WORK TASK
Please retype the entries that follow exactly as they are, leaving the images behind.
── RECORD SET
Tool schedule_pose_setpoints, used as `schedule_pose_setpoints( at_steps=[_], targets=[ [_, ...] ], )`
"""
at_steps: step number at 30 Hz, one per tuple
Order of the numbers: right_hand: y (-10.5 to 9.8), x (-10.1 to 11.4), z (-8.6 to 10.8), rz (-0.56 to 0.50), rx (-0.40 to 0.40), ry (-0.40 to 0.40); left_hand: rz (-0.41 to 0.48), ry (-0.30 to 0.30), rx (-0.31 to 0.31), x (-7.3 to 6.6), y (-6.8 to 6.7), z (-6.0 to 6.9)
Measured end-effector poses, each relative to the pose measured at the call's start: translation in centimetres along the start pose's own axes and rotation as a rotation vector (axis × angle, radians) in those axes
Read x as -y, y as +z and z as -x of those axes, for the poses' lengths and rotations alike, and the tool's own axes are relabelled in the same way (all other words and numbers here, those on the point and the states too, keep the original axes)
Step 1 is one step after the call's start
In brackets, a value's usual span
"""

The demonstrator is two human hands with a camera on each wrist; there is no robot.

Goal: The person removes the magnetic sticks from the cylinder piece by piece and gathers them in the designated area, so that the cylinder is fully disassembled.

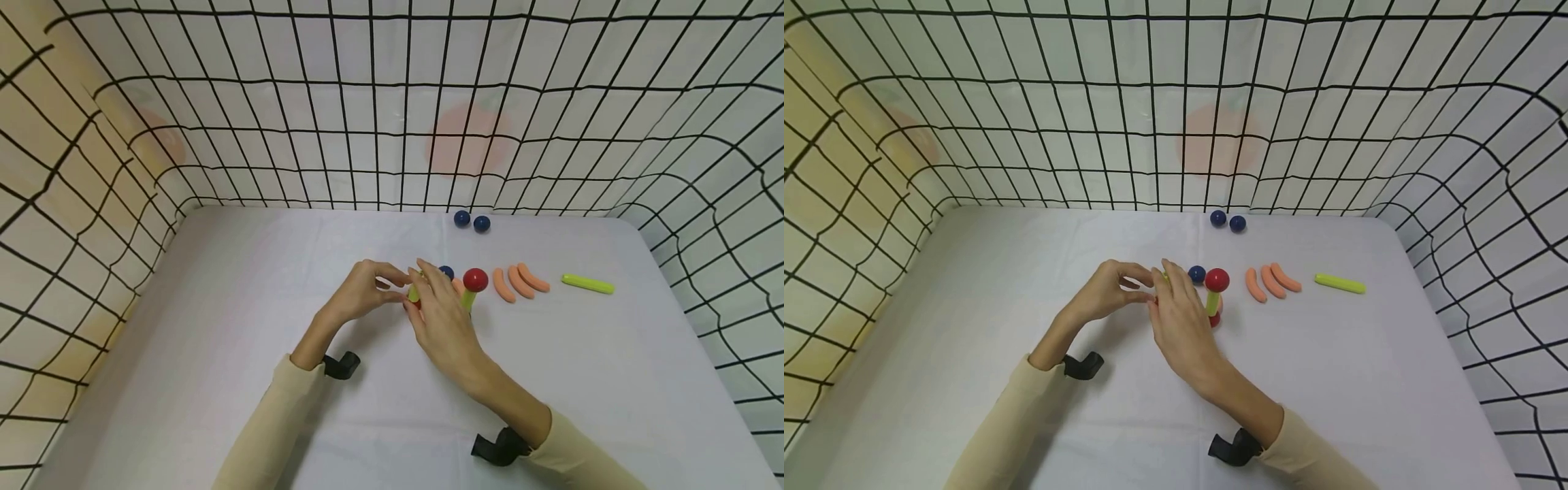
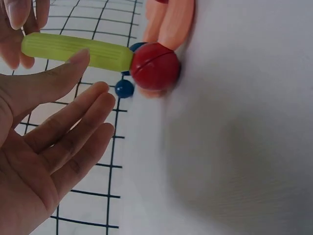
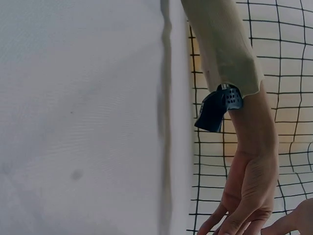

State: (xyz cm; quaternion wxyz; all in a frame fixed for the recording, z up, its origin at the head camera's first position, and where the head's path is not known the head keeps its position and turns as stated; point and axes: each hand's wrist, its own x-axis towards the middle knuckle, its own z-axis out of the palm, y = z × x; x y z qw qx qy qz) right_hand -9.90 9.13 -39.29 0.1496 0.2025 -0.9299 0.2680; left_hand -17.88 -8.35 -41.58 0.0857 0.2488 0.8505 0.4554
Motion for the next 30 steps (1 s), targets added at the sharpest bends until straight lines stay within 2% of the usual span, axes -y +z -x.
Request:
schedule_pose_setpoints(
  at_steps=[11, 17, 30],
  targets=[
    [0.1, -0.4, 1.4, 0.058, -0.059, 0.009, 0.041, -0.005, 0.048, 0.7, 1.3, -0.5],
    [-0.3, -0.8, 2.4, 0.062, -0.07, 0.019, 0.005, -0.017, 0.063, 0.8, 1.7, -0.6],
    [-0.3, -1.7, 3.4, 0.023, 0.035, 0.093, -0.08, -0.021, 0.053, 1.0, 2.4, -0.7]
  ],
)
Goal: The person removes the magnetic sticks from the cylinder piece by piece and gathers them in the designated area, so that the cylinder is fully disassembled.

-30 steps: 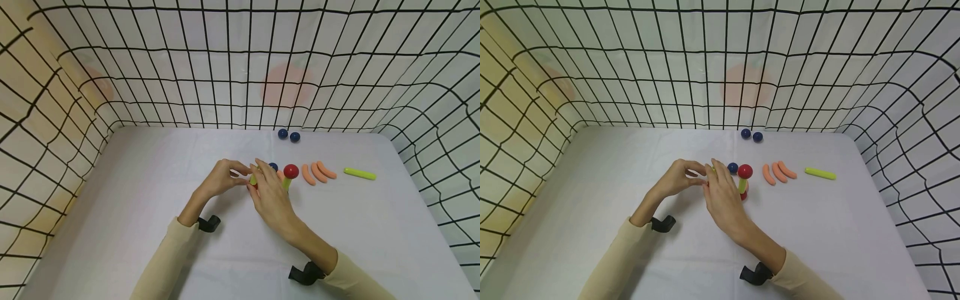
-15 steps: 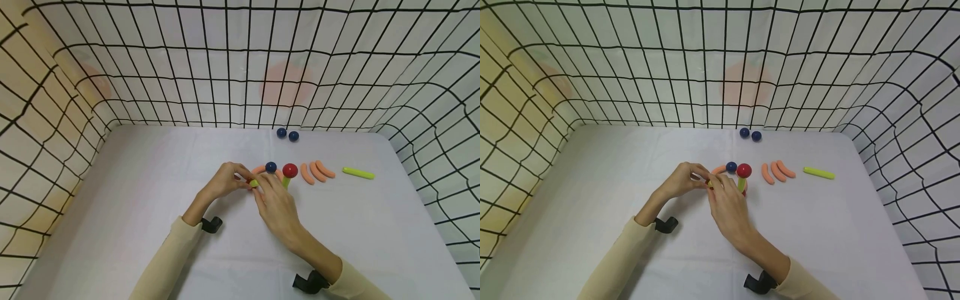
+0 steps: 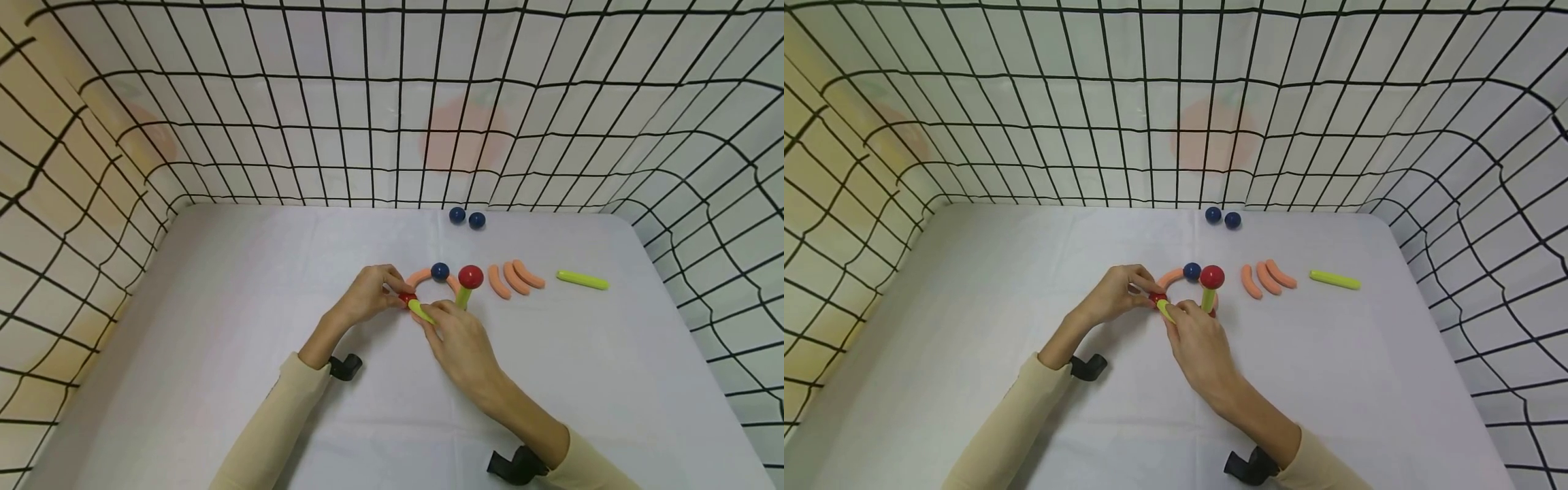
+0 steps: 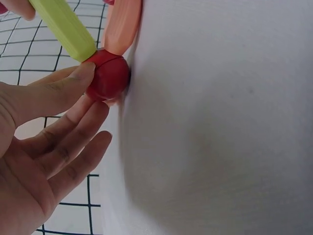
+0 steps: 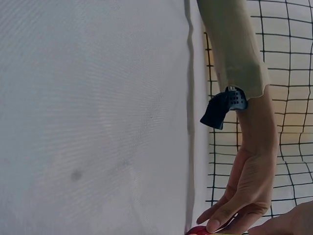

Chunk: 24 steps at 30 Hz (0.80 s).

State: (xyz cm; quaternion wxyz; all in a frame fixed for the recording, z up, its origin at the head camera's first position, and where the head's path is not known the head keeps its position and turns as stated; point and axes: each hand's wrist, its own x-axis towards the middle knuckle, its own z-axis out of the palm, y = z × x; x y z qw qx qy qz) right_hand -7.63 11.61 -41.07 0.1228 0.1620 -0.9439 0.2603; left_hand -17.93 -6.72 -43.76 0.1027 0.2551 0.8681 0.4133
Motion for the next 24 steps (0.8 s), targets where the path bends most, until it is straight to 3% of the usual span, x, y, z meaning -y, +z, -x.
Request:
schedule_pose_setpoints(
  at_steps=[10, 24],
  targets=[
    [0.19, -0.38, -0.19, 0.012, 0.066, 0.055, -0.086, 0.011, 0.01, -0.11, 0.26, -0.05],
    [0.57, -1.01, -0.34, -0.027, 0.025, 0.015, -0.158, 0.028, -0.02, -0.48, 0.47, -0.05]
  ],
)
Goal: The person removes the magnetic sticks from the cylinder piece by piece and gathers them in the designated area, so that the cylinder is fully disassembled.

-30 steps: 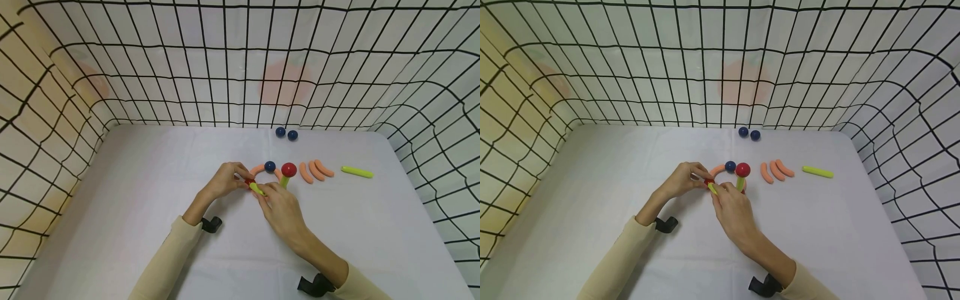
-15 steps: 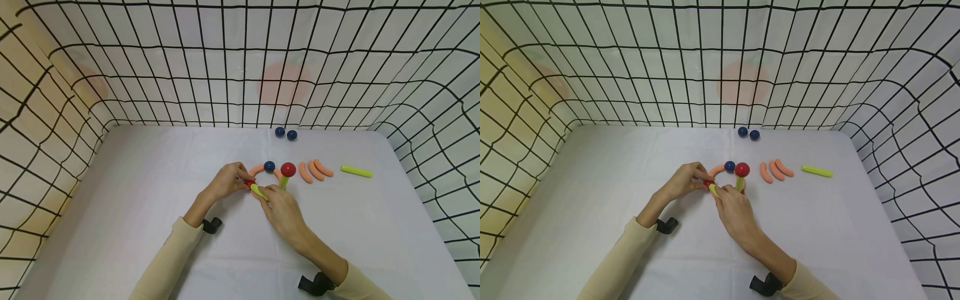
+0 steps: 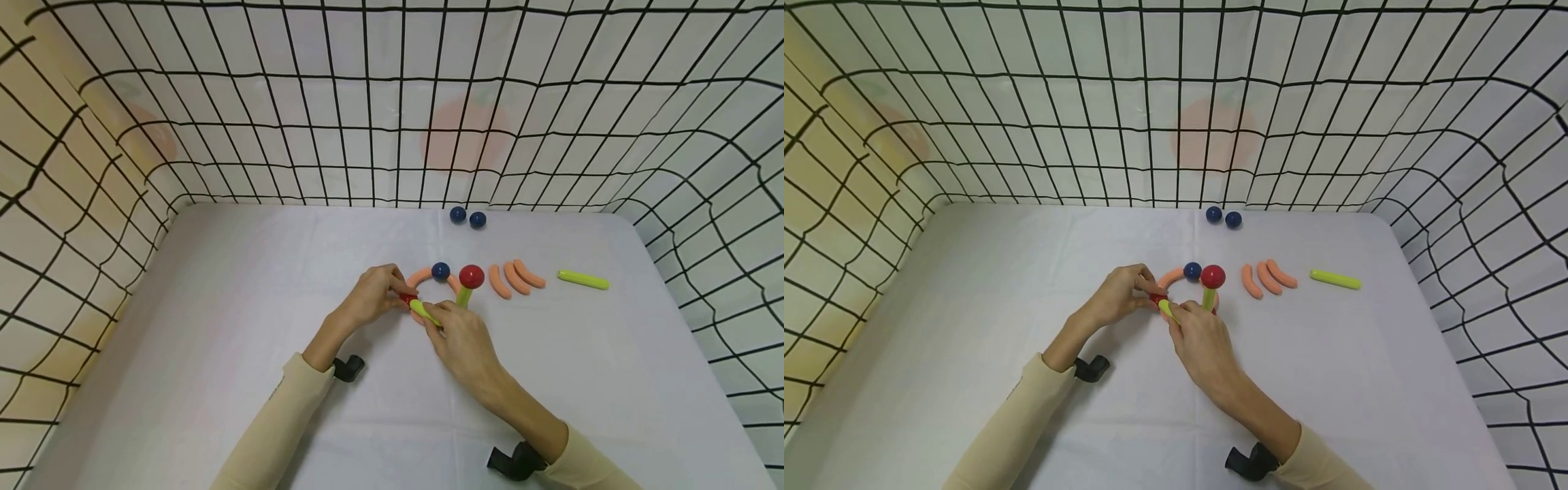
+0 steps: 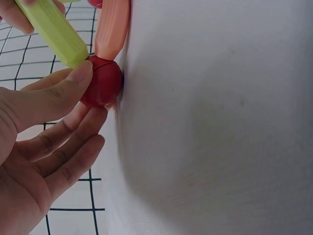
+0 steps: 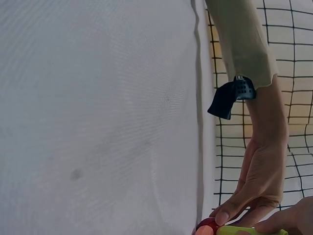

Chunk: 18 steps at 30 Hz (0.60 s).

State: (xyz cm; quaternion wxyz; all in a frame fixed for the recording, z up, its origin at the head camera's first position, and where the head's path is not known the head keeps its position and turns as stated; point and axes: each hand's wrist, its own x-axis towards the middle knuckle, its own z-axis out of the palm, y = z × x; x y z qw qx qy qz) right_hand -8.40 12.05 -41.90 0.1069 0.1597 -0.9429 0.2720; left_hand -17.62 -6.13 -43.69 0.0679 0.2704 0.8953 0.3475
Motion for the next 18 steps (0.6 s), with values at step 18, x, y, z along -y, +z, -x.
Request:
schedule_pose_setpoints(
  at_steps=[18],
  targets=[
    [-1.1, 0.1, 0.2, 0.024, -0.029, -0.074, 0.02, 0.014, -0.014, 0.1, 0.0, 0.0]
  ],
)
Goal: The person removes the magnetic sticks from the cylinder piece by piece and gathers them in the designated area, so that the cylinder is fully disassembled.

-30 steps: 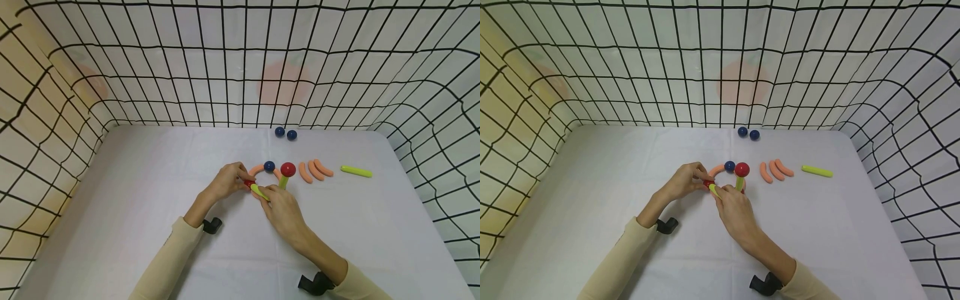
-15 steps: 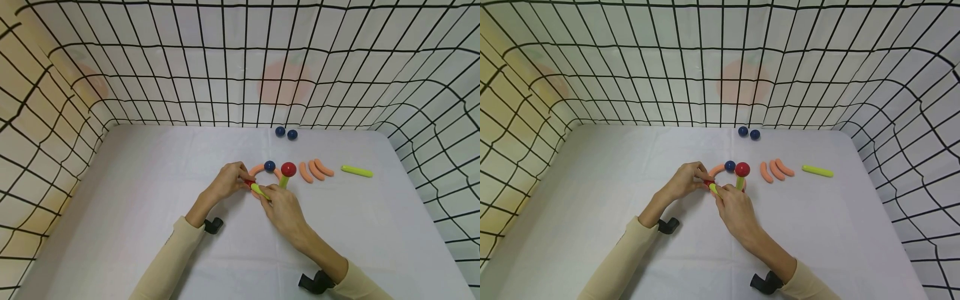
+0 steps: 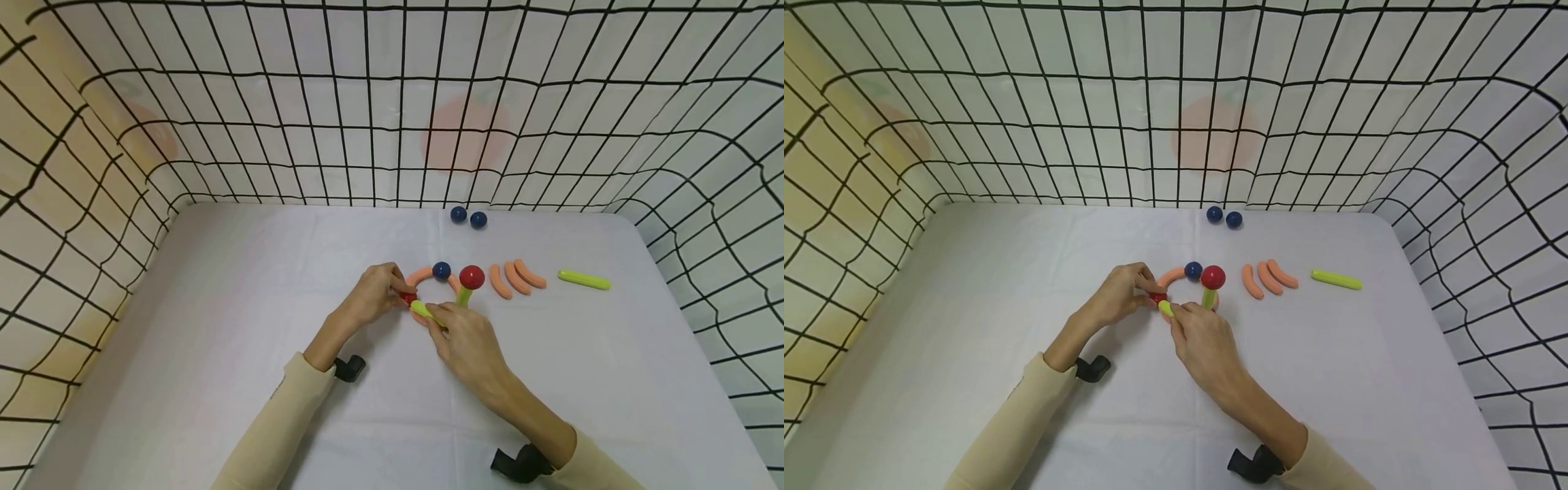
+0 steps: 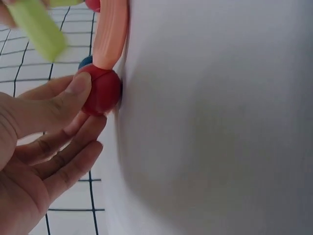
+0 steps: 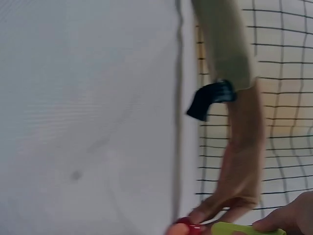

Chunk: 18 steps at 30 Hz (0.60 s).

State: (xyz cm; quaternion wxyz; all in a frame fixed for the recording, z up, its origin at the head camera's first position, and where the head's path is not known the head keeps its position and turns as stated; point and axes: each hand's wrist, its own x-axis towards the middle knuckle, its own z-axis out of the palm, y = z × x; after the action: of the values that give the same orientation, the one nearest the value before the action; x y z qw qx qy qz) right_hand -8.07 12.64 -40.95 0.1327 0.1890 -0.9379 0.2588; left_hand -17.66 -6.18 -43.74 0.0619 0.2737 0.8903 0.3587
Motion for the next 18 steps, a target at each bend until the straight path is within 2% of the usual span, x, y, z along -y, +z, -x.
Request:
schedule_pose_setpoints(
  at_steps=[2, 5, 8, 11, 14, 18],
  targets=[
    [-1.0, 0.3, 0.1, -0.01, -0.021, -0.012, -0.011, 0.011, -0.004, 0.1, 0.0, -0.1],
    [-2.7, 0.6, 0.1, -0.081, -0.05, -0.039, -0.016, 0.011, -0.006, 0.3, 0.0, -0.1],
    [-4.3, 0.6, 0.1, -0.165, -0.079, -0.068, -0.005, -0.009, 0.002, 0.2, 0.0, -0.1],
    [-5.9, 0.2, -0.1, -0.204, -0.129, -0.091, 0.005, -0.03, 0.003, 0.2, -0.1, -0.1],
    [-7.4, -0.5, -0.4, -0.204, -0.191, -0.074, -0.001, -0.033, 0.001, 0.2, -0.2, -0.1],
    [-9.0, -1.7, -0.8, -0.183, -0.267, 0.007, 0.003, -0.036, 0.0, 0.2, -0.1, -0.1]
  ],
)
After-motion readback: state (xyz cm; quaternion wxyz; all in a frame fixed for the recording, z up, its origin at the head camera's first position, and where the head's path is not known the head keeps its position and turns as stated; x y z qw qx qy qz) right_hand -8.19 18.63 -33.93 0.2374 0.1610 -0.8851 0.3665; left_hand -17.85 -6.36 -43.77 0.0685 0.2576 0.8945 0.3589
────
EXERCISE SOLUTION
Tool schedule_pose_setpoints, used as `schedule_pose_setpoints( at_steps=[_], targets=[ [_, ...] ], )`
"""
at_steps: step number at 30 Hz, one per tuple
Order of the numbers: right_hand: y (-10.5 to 9.8), x (-10.1 to 11.4), z (-8.6 to 10.8), rz (-0.56 to 0.50), rx (-0.40 to 0.40), ry (-0.40 to 0.40); left_hand: rz (-0.41 to 0.48), ry (-0.30 to 0.30), rx (-0.31 to 0.31), x (-7.3 to 6.6), y (-6.8 to 6.7), z (-6.0 to 6.9)
Measured end-effector poses, each relative to the pose measured at the call's start: translation in centimetres along the start pose's own axes and rotation as a rotation vector (axis × angle, radians) in those axes
Read x as -y, y as +z and z as -x of those axes, for the poses' lengths and rotations alike, and the tool's own axes are relabelled in the same way (all other words and numbers here, those on the point and the states too, keep the original axes)
Step 1 is one step after the call's start
In brackets, a value's usual span
"""

The demonstrator is two human hands with a camera on each wrist; there is no robot.

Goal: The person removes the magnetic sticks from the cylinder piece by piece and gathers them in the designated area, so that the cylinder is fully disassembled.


State: (xyz cm; quaternion wxyz; all in a frame fixed for the recording, z up, its origin at the head camera's first position, and where the head's path is not known the head keeps its position and turns as stated; point and axes: each hand's wrist, its own x-axis towards the middle knuckle, its own z-axis out of the palm, y = z × x; x y z qw qx qy qz) right_hand -9.90 9.13 -39.29 0.1496 0.2025 -0.9299 0.2680; left_hand -17.88 -8.35 -41.58 0.0857 0.2488 0.8505 0.4554
Motion for the next 30 steps (1 s), targets added at the sharpest bends until straight lines stay within 2% of the usual span, axes -y +z -x.
Request:
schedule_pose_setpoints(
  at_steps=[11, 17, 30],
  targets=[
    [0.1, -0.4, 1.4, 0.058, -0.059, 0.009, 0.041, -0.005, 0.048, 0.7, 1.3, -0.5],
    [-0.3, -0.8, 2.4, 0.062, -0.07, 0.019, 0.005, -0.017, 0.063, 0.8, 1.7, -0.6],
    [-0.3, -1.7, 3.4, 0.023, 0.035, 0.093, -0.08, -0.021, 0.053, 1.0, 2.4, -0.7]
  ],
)
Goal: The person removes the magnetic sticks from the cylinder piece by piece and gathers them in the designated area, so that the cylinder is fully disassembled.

-30 steps: 
-15 steps: 
+0 steps: 
+0 steps: 
+0 steps: 

Chunk: 24 steps at 30 Hz (0.80 s).

State: (xyz cm; quaternion wxyz; all in a frame fixed for the recording, z up, its origin at the head camera's first position, and where the head's path is not known the head keeps its position and turns as stated; point and axes: each hand's wrist, its own x-axis towards the middle knuckle, its own z-axis out of the palm, y = z × x; x y z qw qx qy qz) right_hand -7.63 11.61 -41.07 0.1228 0.1620 -0.9439 0.2603; left_hand -17.93 -6.72 -43.76 0.1027 0.2551 0.8681 0.4133
Motion for the next 24 steps (0.8 s), targets where the path bends most, until it is straight to 3% of the usual span, x, y, z meaning -y, +z, -x.
Request:
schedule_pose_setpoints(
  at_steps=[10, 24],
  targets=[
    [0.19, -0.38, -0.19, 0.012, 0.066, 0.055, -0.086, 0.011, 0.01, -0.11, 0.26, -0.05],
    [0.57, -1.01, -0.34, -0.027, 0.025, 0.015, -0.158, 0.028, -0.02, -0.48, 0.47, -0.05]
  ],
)
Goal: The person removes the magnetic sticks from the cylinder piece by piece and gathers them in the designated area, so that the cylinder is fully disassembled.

-30 steps: 
-15 steps: 
+0 steps: 
+0 steps: 
+0 steps: 

Chunk: 18 steps at 30 Hz (0.60 s).

State: (xyz cm; quaternion wxyz; all in a frame fixed for the recording, z up, its origin at the head camera's first position, and where the head's path is not known the head keeps its position and turns as stated; point and axes: each hand's wrist, its own x-axis towards the middle knuckle, its own z-axis out of the palm, y = z × x; x y z qw qx qy qz) right_hand -8.40 12.05 -41.90 0.1069 0.1597 -0.9429 0.2720; left_hand -17.62 -6.13 -43.69 0.0679 0.2704 0.8953 0.3475
Motion for the next 18 steps (0.6 s), with values at step 18, x, y, z along -y, +z, -x.
Request:
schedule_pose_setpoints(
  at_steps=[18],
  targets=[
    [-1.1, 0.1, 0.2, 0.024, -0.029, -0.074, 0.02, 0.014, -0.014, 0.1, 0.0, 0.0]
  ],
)
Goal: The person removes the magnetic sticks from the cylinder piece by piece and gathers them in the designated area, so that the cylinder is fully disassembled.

-30 steps: 
-15 steps: 
+0 steps: 
+0 steps: 
+0 steps: 

Chunk: 18 steps at 30 Hz (0.60 s).

State: (xyz cm; quaternion wxyz; all in a frame fixed for the recording, z up, its origin at the head camera's first position, and where the head's path is not known the head keeps its position and turns as stated; point and axes: each hand's wrist, its own x-axis towards the middle knuckle, its own z-axis out of the palm, y = z × x; after the action: of the values that give the same orientation, the one nearest the value before the action; x y z qw qx qy qz) right_hand -8.07 12.64 -40.95 0.1327 0.1890 -0.9379 0.2588; left_hand -17.66 -6.18 -43.74 0.0619 0.2737 0.8903 0.3587
Motion for the next 18 steps, a target at each bend until the straight path is within 2% of the usual span, x, y, z along -y, +z, -x.
Request:
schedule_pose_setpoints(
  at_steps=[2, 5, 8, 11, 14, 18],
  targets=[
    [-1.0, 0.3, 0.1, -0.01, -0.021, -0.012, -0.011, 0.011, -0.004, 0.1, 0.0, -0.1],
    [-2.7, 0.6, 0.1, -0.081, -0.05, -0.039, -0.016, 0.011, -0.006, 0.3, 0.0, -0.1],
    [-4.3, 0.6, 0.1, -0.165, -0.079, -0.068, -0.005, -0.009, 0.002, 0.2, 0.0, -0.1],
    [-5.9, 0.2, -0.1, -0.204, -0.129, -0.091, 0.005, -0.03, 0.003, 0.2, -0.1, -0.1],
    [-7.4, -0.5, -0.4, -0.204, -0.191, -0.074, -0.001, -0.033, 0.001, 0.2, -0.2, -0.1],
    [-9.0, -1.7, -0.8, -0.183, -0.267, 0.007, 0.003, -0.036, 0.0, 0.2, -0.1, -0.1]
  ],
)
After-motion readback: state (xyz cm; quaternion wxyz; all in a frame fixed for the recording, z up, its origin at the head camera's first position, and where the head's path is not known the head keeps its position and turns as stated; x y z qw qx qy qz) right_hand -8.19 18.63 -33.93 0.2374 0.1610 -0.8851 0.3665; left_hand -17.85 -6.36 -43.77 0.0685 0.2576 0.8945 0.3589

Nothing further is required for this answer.